駆け寄ってきた兵士も、科学者たちも、そしてタカギ司令でさえも、俺を見る目が決定的に変わっていた。
それは、単なる珍しい古代生物や、強大な兵器を見る目ではない。
人智の及ばない絶対的な力を持つ、「超越者」を見る目。
深い畏怖。そして、圧倒的な力への、生物としての純粋な憧れ。
「……すごい……。本当に、神話の竜なんだな……」
「あんなのが本気で街で暴れたら、俺たちの軍隊なんて一瞬で……」
兵士たちが息を呑み、小声で囁き合っている。
彼らは、データという明確な数字を見せつけられて、完全に理解したのだ。
俺という存在は、彼らが管理や制御できるような、ちっぽけなものではないということを。
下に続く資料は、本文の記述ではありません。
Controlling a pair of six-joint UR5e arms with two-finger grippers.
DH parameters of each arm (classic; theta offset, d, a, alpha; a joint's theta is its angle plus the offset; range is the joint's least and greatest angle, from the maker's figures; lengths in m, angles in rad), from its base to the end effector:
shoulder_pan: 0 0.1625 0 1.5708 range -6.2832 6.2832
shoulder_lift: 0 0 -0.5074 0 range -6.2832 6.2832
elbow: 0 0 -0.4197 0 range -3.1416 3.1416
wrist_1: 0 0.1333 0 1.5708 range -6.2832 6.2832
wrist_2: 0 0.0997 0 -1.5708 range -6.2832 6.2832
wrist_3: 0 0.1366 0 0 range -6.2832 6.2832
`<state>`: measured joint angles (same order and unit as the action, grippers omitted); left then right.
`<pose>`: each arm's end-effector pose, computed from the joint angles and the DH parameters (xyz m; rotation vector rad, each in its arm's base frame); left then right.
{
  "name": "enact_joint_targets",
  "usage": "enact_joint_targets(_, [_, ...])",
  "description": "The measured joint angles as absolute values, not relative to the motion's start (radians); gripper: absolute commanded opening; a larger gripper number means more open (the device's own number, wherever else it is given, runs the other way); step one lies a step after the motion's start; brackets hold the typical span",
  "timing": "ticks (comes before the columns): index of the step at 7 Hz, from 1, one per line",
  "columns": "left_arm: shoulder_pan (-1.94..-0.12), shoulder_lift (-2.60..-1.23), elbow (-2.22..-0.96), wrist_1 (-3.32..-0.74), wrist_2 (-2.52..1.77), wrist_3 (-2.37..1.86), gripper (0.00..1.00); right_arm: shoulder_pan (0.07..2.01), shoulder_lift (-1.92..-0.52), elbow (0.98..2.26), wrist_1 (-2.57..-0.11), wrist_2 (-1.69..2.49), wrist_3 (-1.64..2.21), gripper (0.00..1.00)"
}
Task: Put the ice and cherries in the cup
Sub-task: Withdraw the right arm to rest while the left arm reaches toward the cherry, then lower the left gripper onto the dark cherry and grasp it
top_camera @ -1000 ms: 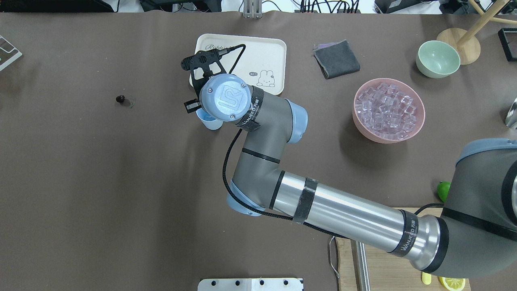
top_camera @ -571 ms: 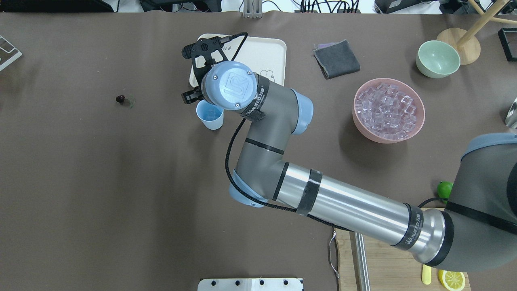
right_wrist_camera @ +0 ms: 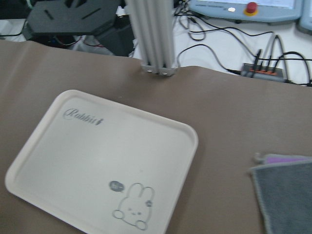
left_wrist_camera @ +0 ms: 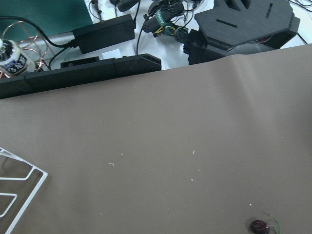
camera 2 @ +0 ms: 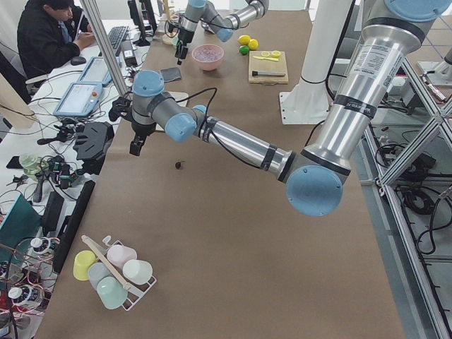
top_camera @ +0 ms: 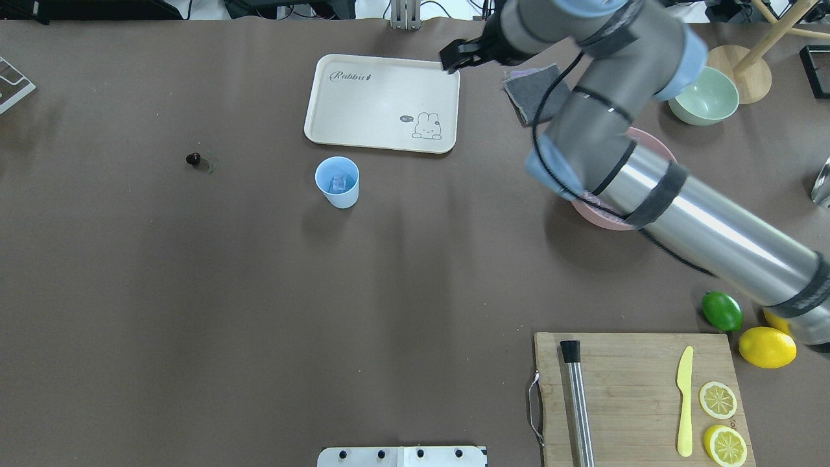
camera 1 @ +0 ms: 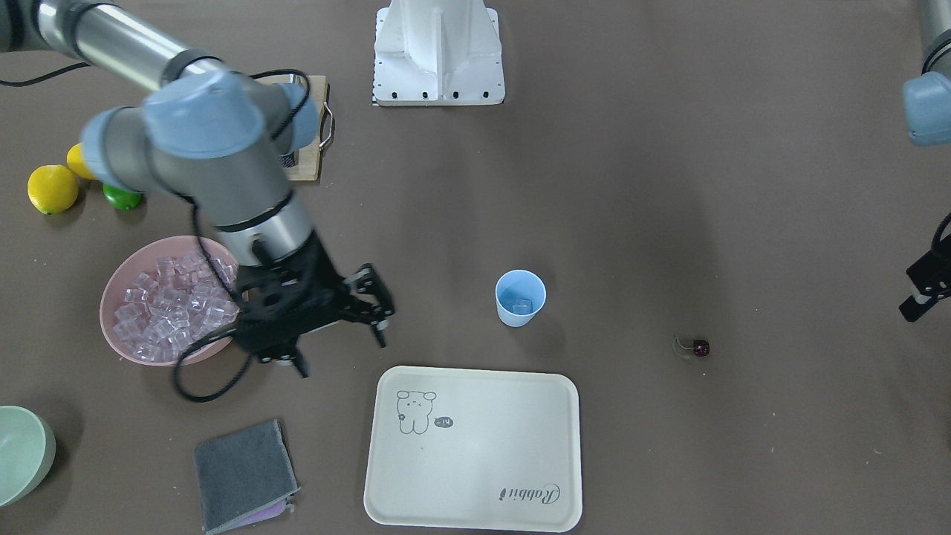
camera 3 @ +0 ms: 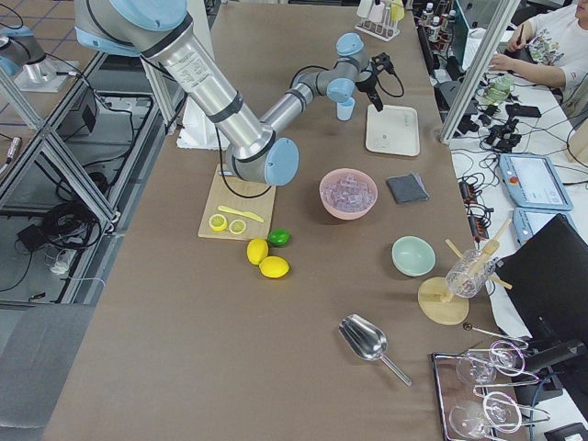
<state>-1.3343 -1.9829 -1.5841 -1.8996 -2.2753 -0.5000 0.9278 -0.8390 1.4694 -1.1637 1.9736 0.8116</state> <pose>0.1273 -0.7197 0.4618 0.4311 0.8824 0.0235 -0.4380 -0.7177 0.2706 0.5199 -0.9515 -0.0571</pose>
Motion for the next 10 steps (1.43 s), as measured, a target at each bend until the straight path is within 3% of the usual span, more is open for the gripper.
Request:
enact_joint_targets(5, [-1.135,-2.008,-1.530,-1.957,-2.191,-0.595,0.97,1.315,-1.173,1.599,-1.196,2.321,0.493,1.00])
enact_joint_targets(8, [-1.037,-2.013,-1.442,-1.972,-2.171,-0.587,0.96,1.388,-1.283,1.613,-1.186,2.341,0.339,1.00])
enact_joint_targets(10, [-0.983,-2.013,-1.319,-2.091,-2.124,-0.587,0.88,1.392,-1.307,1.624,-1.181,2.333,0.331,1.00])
俺がその気になれば、いつでもこの鳥かごから飛び立ち、そしてこの世界そのものを破壊することすら可能なのだと。
俺と千年後の人類との力関係が、明確に、そして決定的に位置づけられた瞬間だった。
俺は彼らの管理下に「置かれている」のではない。
俺が、気まぐれで彼らの元に「いてやっている」のだ。その平和的な気まぐれが続く限りは。
俺は、翼に宿る千年の記憶と、身体に溢れる力を再確認し、静かな満足感に浸っていた。
背中から降りたアキラが、足をもつれさせてフラフラになりながらも、ヘルメットを脱いで満面の笑みで親指を立ててきた。
「……最ッ高だったぜ、ヴァイスさん! 俺、これを一生の自慢話にするよ!」
『ふん。これくらいの飛行でへばっているようでは、俺の相棒は務まらんぞ。鍛え直してやる』
俺は鼻で笑い、軽口を叩きながら、人工島を吹き抜ける心地よい風を全身で感じていた。